I like to write about the mother-daughter relationship. In this piece, I explore the moments when you are both a mother and daughter.
I also wanted to include the physical experience of those feelings.This piece began as an entry to a short story contest.
“How is it that she's the mother and I am the child?”
I felt the reversal of what I was thinking. Then, I felt the weight. Perennial weight. Because the question asked exists on some attenuated, amplified, frequency modulated band of the universe. The question is in us daughters. We are born with that inquiry, marked on our social development DNA.
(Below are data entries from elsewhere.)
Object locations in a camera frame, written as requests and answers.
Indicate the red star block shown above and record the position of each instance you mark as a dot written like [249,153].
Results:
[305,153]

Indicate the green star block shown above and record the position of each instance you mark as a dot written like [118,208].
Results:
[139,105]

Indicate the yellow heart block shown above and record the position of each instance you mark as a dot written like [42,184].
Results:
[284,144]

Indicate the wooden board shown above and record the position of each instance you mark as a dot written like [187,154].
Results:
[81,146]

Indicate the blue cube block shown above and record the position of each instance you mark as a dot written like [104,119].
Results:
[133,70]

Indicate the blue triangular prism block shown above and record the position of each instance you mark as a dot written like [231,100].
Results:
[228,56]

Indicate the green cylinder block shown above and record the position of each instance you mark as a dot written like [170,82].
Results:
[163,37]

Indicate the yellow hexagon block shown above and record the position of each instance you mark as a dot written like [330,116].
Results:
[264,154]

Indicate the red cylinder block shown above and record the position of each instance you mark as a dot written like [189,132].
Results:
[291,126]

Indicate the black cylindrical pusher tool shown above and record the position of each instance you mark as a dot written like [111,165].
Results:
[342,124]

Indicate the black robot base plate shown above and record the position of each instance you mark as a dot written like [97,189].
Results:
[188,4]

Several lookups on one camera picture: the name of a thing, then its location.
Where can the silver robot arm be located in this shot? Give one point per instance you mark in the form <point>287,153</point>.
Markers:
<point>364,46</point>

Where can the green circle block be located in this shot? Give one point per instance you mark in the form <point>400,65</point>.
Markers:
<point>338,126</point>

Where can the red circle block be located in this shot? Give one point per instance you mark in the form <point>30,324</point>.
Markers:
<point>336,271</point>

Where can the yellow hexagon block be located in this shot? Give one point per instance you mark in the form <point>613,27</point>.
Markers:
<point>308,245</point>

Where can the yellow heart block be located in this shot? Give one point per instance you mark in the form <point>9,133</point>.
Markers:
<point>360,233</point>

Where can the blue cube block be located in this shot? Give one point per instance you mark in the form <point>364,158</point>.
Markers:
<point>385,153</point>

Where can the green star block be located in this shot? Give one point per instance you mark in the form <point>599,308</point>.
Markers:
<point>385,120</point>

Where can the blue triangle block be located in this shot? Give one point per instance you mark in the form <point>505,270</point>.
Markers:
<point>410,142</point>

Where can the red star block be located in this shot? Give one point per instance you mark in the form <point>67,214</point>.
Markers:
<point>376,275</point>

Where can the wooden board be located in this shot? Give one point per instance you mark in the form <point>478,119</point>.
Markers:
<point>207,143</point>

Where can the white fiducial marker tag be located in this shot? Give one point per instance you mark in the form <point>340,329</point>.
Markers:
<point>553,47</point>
This time, confused not disoriented. I felt it differently. Relaxing into the lightheaded feeling of being in both places like a yoga stretch where the head feels hung on wrong. I've been in both places now. I let the energy sink in.
I listened to her last night. I have been obsessed with listening to her lately. “How is she only 178 months old? Seriously. I've been here 3.5 times longer, if you round up in the 3rd decimal place.” Yet, she knows answers that I didn't know. At least, that how it strikes me.
“Wait a minute.”
Scratching my head to remember which side to be on.
“Oh. Ohhhh? I am both.”
I've come to the time and space where I am both. No wonder! The low grade persistent dizziness made sense now.
Hearing my neck crack from the inside of my head as I twisted to straighten out a bit. I hooked my feet, overlapped at the ankle. Like a frog pose, you know how young people or puppies do when they are more occupied with the activity on the top half of their body then their bottom. I felt young or timeless. I loved writing on my stomach. I forgot. Don't believe them when they say you can't do your work this way. It feels so good.
My feet were now hanging off the edge of the bed and so were my ankles and a part of my calf on my right side.
I was thinking. Twirling my feet like some might twirl hair.
"It is possible to be two places at once.”
The feet were hooked again. You are living it. You are both her mother and her daughter.
I paused. Not wanting to assume anything. I just lay there. I wanted to say I dunno. But, the flash of thought had already entered my consciousness.
“Her mother is you.”
“Her daughter is both of you.”
Hand on chin, head tilted and leaning into one hand, legs out stretched again. I stopped for a while.
“No wonder there's so much fighting.”